Transcribe the data verbatim and drop its images.

Collected data:
# # #
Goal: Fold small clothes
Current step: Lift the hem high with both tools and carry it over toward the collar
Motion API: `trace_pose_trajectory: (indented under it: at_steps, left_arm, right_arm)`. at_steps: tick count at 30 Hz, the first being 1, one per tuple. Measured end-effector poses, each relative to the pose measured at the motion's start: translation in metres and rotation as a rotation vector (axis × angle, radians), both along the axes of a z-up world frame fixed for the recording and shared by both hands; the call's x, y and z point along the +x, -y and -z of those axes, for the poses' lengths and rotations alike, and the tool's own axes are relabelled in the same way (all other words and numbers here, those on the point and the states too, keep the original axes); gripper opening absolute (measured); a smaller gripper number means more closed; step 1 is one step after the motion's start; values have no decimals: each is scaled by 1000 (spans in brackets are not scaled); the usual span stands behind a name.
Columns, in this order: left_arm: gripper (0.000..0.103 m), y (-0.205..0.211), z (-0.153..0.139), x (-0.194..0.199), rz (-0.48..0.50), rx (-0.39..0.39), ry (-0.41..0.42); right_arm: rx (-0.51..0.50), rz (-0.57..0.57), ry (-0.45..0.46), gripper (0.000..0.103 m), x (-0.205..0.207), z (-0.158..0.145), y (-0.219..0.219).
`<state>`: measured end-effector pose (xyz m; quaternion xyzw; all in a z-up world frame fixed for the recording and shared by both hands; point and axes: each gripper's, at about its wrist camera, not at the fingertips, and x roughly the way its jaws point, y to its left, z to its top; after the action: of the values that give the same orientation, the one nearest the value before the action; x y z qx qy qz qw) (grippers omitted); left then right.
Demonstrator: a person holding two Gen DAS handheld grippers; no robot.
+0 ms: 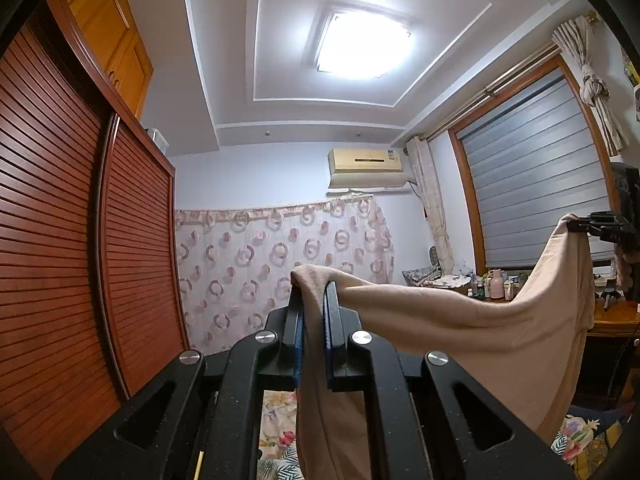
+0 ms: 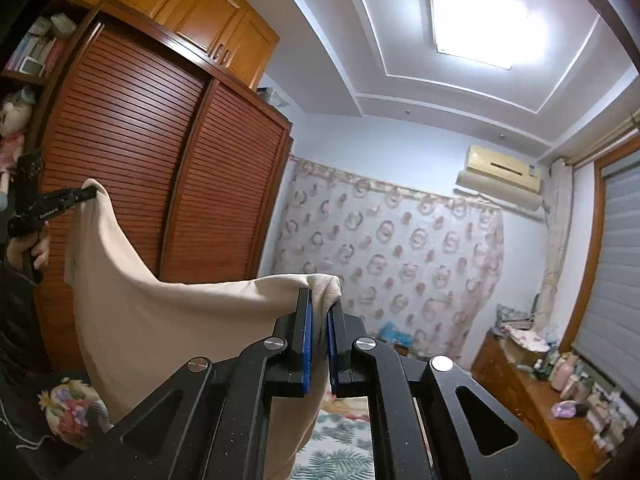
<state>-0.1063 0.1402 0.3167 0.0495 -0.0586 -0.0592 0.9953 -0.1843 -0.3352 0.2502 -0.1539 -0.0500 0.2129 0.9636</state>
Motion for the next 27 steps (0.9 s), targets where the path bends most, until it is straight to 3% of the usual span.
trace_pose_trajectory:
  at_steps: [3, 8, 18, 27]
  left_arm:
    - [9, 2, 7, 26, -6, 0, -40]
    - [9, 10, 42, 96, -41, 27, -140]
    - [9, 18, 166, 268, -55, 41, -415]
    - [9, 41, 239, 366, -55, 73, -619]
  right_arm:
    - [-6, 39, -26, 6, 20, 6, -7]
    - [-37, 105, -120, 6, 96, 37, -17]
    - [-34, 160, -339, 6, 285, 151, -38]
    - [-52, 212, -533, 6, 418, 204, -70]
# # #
Output below:
Goal: Fold small clothes
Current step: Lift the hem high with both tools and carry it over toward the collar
Motion API: `trace_pose_trajectory: (indented under it: at_steps, left_arm, right_arm)`. at_steps: tick count at 30 Hz, the first being 1, one per tuple. Measured end-effector poses, each relative to the pose measured at the motion's start: translation in metres and rotation as a rotation vector (axis × angle, radians), both along the axes of a z-up world frame fixed for the recording and shared by both hands; the call's x, y and z point along the +x, -y and -z of those axes, for the poses' lengths and rotations alike, and the tool's own axes are relabelled in the same way (all other words and numbers here, those on the point and the states too, keep the original axes); gripper opening absolute (measured); a smaller gripper number means more closed; step 1 is one step after the motion's start; values have no decimals: each is scaled by 1000 (spans in brackets are not scaled); the usual span stands behind a name.
Columns, in this order: left_arm: gripper (0.000..0.103 m), y (-0.205..0.211), z (-0.153..0.139), x (-0.194..0.199), rz (-0.48..0.50), rx (-0.39..0.39), ry (-0.41..0.42); right_arm: rx (-0.51..0.50), rz (-0.57..0.57), ry (-0.45..0.46), gripper (0.000..0.103 m), x (-0.205..0.207), z (-0.158..0.145), y (-0.219..0.219).
`<state>`: measured end-effector pose (xyz m; quaternion xyzw; all in a z-up world frame fixed for the recording and shared by both hands; point and axes: each gripper's, at about its wrist camera, not at the fingertips, and x roughly the way its jaws point, y to its left, z to its top; after the action: of the values that give the same orientation, the one nearest the value before the action; x y z qx qy qz qw) (grippers omitted); left then right.
Demonstrator: a person holding two Gen DAS handheld grippers; no robot.
+0 ms: 
+0 ms: 
<state>-0.1063 0.1402 0.3167 0.0495 -0.0586 -0.0592 0.9953 -0.1843 -0.3352 0.2502 -0.1539 -0.0500 0.2129 0.9636</state>
Motion for the next 27 steps (0.9 s), targets where the path bends most, until it is straight to 3% of the usual span.
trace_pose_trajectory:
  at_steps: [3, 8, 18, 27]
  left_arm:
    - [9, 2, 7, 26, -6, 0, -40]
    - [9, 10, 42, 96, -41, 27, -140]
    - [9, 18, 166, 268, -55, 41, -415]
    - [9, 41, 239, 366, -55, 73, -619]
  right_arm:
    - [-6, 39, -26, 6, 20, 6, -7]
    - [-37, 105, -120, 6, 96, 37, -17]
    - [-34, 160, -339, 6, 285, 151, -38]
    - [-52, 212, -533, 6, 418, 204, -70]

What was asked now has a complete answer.